In the data below, the copy begins at the line containing "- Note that" and runs through the last line; repeat those lines exactly, minus the pictures.

┏━━

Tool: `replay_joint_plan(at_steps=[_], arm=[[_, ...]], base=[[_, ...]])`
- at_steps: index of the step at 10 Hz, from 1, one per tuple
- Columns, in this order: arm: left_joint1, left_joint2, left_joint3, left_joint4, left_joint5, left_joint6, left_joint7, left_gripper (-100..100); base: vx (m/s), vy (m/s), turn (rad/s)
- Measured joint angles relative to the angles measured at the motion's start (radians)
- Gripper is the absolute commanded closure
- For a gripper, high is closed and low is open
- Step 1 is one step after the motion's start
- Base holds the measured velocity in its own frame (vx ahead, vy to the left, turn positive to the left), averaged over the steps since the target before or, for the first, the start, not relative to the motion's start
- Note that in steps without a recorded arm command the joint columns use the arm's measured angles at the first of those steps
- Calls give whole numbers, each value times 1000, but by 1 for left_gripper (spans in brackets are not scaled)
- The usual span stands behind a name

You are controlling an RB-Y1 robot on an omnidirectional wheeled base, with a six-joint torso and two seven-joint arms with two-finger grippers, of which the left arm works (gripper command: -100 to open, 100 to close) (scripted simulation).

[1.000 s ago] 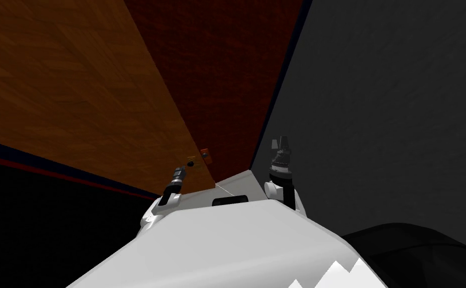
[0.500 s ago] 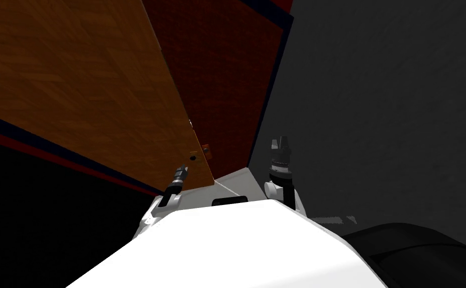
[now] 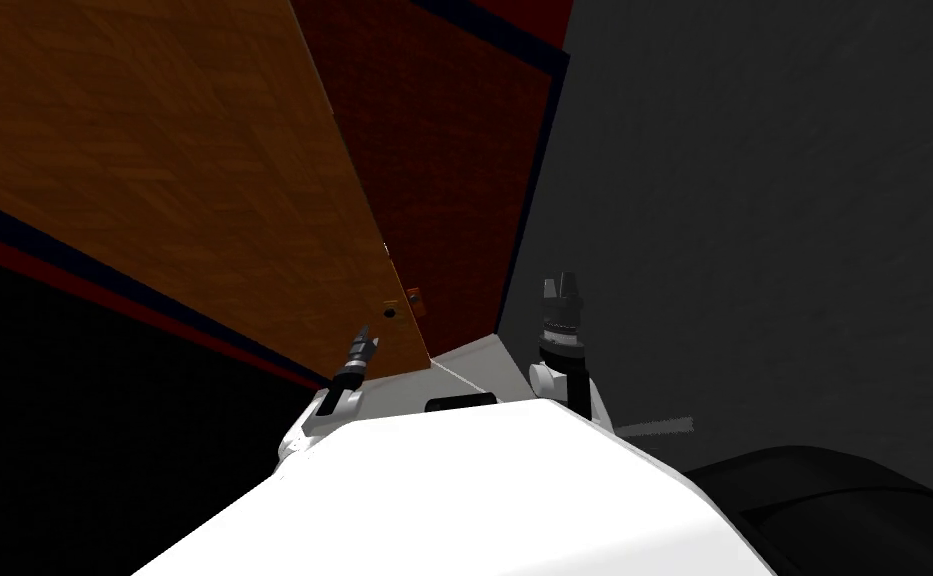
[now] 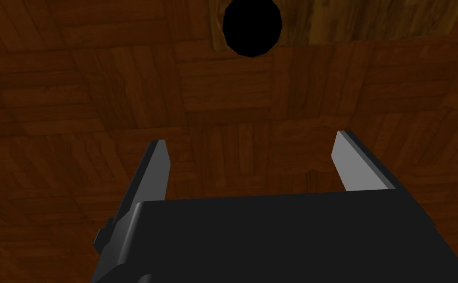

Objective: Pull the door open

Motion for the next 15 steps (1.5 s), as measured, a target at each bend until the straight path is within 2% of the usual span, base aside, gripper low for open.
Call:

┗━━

→ **YOUR SOLUTION**
- Note that in steps without a recorded arm command the joint columns use the arm's measured angles at the first of those steps
- Calls give whole numbers, each value times 1000, but by 1 for left_gripper (spans in brackets are not scaled)
- The usual span stands behind a name

You are controlling an RB-Y1 robot on an omnidirectional wheeled base, with a six-joint torso and two seven-joint arms with two-finger grippers, of which the left arm works (gripper command: -100 to open, 100 to close) (scripted simulation).

[1.000 s ago] 
[0.500 s ago] 
[now] 
[now] 

Objective: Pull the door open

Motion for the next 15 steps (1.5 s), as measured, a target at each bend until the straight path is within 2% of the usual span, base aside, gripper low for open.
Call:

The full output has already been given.